Gut planen, entspannt ankommen Fahrradmitnahme im Zug: Tipps für eine reibungslose Fahrt

Berlin · Der Frühling lockt vermehrt Radfahrer auf die Straßen. Wer längere Strecken zurücklegt, setzt dabei oft auf eine Kombination aus Rad und Bahn. Das sollten sie bei der Fahrradmitnahme im Zug beachten.

Um ein reibungsloses und schnelles Ein- und Aussteigen zu gewährleisten, sollten sich Fahrgäste mit Fahrrädern auf mehrere Fahrradabteile auf dem Bahnsteig verteilen.

Um ein reibungsloses und schnelles Ein- und Aussteigen zu gewährleisten, sollten sich Fahrgäste mit Fahrrädern auf mehrere Fahrradabteile auf dem Bahnsteig verteilen.

Foto: Bernd Diekjobst/dpa-tmn/dpa

Fahrradliebhaber aufgepasst: Wenn Sie Ihr Rad gerne mit dem Zug mitnehmen und neue Orte entdecken wollen, gibt es ein paar Dinge zu beachten. Bevor es losgeht, checken Sie einmal, ob das Fahrrad den Zug-Regeln entspricht.

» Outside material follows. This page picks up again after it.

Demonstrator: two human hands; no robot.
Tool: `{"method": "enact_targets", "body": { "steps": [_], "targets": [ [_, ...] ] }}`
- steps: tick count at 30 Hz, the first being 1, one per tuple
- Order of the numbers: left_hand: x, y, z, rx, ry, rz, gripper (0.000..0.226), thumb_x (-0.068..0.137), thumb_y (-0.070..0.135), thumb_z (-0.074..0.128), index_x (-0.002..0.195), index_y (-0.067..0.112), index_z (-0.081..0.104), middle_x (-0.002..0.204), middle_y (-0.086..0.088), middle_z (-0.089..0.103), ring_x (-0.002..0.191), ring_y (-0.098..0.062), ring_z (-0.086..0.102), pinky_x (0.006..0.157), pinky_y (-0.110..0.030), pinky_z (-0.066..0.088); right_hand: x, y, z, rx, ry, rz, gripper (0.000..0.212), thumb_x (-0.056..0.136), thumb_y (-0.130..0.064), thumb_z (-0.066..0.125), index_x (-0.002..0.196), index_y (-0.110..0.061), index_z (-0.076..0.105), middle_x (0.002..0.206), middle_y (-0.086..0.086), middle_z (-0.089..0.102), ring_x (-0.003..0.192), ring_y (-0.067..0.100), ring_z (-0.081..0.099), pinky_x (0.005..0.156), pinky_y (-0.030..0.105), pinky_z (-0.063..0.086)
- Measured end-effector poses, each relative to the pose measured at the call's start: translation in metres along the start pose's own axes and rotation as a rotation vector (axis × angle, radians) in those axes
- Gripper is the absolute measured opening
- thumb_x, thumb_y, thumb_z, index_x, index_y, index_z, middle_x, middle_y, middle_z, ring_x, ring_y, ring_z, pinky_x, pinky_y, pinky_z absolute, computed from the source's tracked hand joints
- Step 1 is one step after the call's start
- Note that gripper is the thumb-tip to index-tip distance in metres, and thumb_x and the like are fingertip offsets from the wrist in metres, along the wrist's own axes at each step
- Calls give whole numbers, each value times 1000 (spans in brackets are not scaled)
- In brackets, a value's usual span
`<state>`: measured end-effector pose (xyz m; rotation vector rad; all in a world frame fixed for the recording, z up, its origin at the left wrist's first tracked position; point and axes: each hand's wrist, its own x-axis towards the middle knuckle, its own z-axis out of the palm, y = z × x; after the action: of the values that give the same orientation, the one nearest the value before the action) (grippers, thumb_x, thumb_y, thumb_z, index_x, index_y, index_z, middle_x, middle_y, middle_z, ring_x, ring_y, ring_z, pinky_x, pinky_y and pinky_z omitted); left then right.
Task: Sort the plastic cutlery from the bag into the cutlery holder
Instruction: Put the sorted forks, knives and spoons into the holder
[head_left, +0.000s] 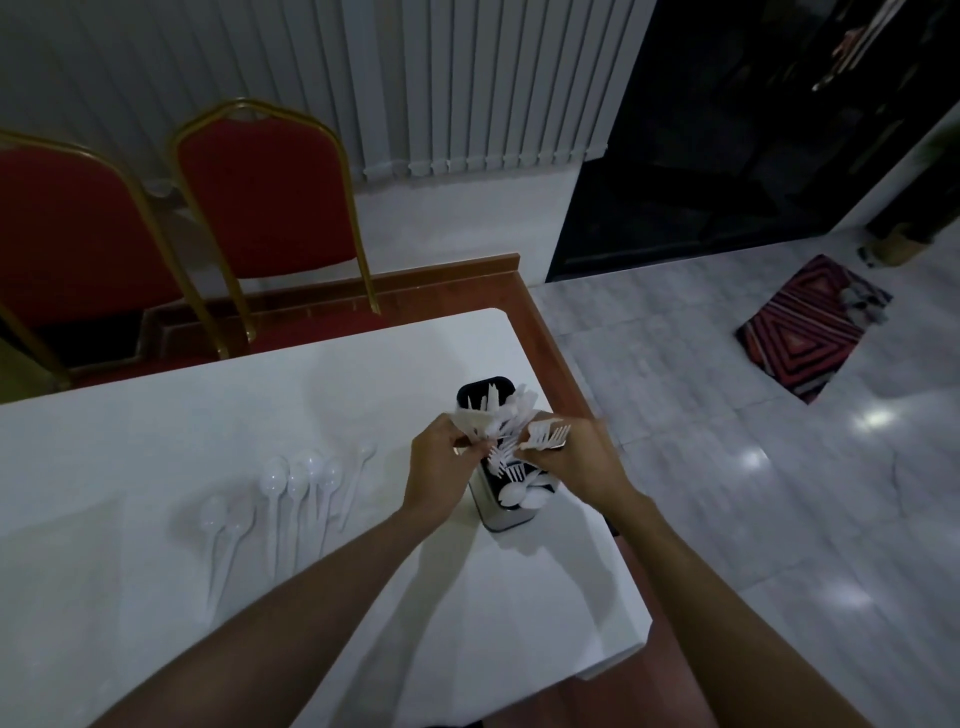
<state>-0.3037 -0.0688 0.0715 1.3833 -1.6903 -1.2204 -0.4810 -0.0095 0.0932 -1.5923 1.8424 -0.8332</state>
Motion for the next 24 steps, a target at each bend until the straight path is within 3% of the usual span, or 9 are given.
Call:
{"method": "enact_targets", "body": {
  "steps": [3, 7, 9, 12, 15, 20, 24],
  "targets": [
    [-4, 2, 3, 96, 4, 31, 15, 78, 21, 74, 76, 9, 65, 73, -3, 68, 68, -16, 63, 63, -23, 48, -1, 4, -6, -31, -10, 14, 14, 74, -32, 80, 77, -24, 69, 77, -7, 73, 71, 11, 69, 67, 42, 56],
    [-9, 9, 5, 171, 86, 45, 44, 82, 29, 71, 50, 16, 45, 45, 7, 47, 43, -7, 42, 46, -11, 32, -1, 1, -14, -26, 13, 34, 13, 71, -24, 85, 77, -23, 73, 72, -14, 71, 70, 1, 68, 67, 26, 57],
    [-7, 8, 3, 201, 53, 71, 39, 82, 30, 71, 54, 9, 53, 48, 3, 52, 46, -9, 47, 48, -13, 33, -1, -3, -10, -42, -20, 22, 15, 71, -21, 85, 79, -18, 73, 72, -17, 70, 70, -4, 67, 65, 20, 56],
    [-2, 4, 1, 177, -13, 120, 21, 80, 25, 73, 74, 5, 68, 68, -5, 69, 64, -16, 64, 60, -27, 49, 3, -6, -6, -29, -28, 74, 20, 71, -23, 85, 85, -13, 75, 79, -6, 76, 72, 2, 70, 67, 27, 59],
    [-5, 0, -3, 172, -9, 121, 16, 79, 21, 74, 85, 7, 73, 80, -6, 75, 74, -15, 69, 71, -29, 56, 5, -7, -12, 2, -92, 122, 23, 72, -26, 84, 91, -15, 77, 87, -4, 77, 78, 0, 71, 74, 24, 59],
    [-8, -8, 5, 280, -27, 137, 22, 79, 28, 73, 74, 8, 69, 69, -4, 71, 65, -17, 66, 63, -28, 51, 5, -2, -7, -54, -184, 92, 26, 78, -40, 74, 94, -21, 66, 89, -5, 74, 84, 9, 69, 75, 41, 58],
    [-6, -9, 6, 321, -118, 173, 16, 82, 18, 68, 76, 4, 65, 75, -7, 69, 67, -17, 62, 61, -25, 42, 2, 0, -3, -62, -175, 72, 31, 80, -31, 77, 104, -20, 60, 93, -6, 71, 86, 12, 66, 76, 39, 56]
  ]
}}
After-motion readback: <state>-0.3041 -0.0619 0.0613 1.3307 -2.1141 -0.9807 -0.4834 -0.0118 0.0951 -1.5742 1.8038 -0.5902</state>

Normalerweise nehmen die meisten Bahnen einsitzige und zweirädrige Räder sowie Pedelecs mit. Für Tandems, Liegeräder oder Dreiräder könnten aber spezielle Regeln gelten. Informieren Sie sich besser vorab, um am Bahnhof keine bösen Überraschungen zu erleben.

Planung und Reservierung

Die Verfügbarkeit von Fahrradstellplätzen in den Zügen variiert laut pressedienst-fahrrad je nach Strecke und Tageszeit. Vor allem in stark ausgelasteten Zügen und zu Stoßzeiten ist es ratsam, rechtzeitig Fahrradplätze zu reservieren. In Fernverkehrszügen ist die Reservierung oft verpflichtend und sollte so früh wie möglich vorgenommen werden.

Verhalten am Bahnsteig und im Zug

Auf dem Bahnsteig ist Rücksichtnahme und Koordination gefragt, um ein reibungsloses Ein- und Aussteigen zu gewährleisten. Zugreisende mit Fahrrädern sollten sich nach Möglichkeit auf mehrere Fahrradabteile verteilen und sich mit anderen Fahrgästen absprechen, so der pressedienst-fahrrad.

Sicherheit und Ordnung

Die sichere Befestigung des Fahrrads im Zug ist wichtig, um Unfälle oder Schäden zu vermeiden. Fahrräder sollten ordnungsgemäß in den dafür vorgesehenen Fahrradständern oder -haltern untergebracht und festgeschnallt werden, damit sie während der Fahrt nicht umfallen oder verrutschen können.

Wichtig ist laut pressedienst-fahrrad, dass die Fahrräder so platziert werden, dass sie andere Fahrgäste nicht behindern und keine Flucht- oder Rettungswege versperren. Lose Gegenstände sollten entfernt werden, um Verletzungen oder Schäden zu vermeiden.

Wer ein elektrisches Fahrrad besitzt, sollte darauf achten, dass besondere Vorschriften und Regelungen für dessen Beförderung in Zügen gelten. Wichtig ist vor allem der Umgang mit dem Akku: Er muss während der Fahrt am Fahrrad bleiben und darf in dieser Zeit nicht aufgeladen werden, so der pressedienst-fahrrad. Auch die Mitnahme eines Ersatzakkus im Zug ist verboten, da dieser als Gefahrgut eingestuft wird.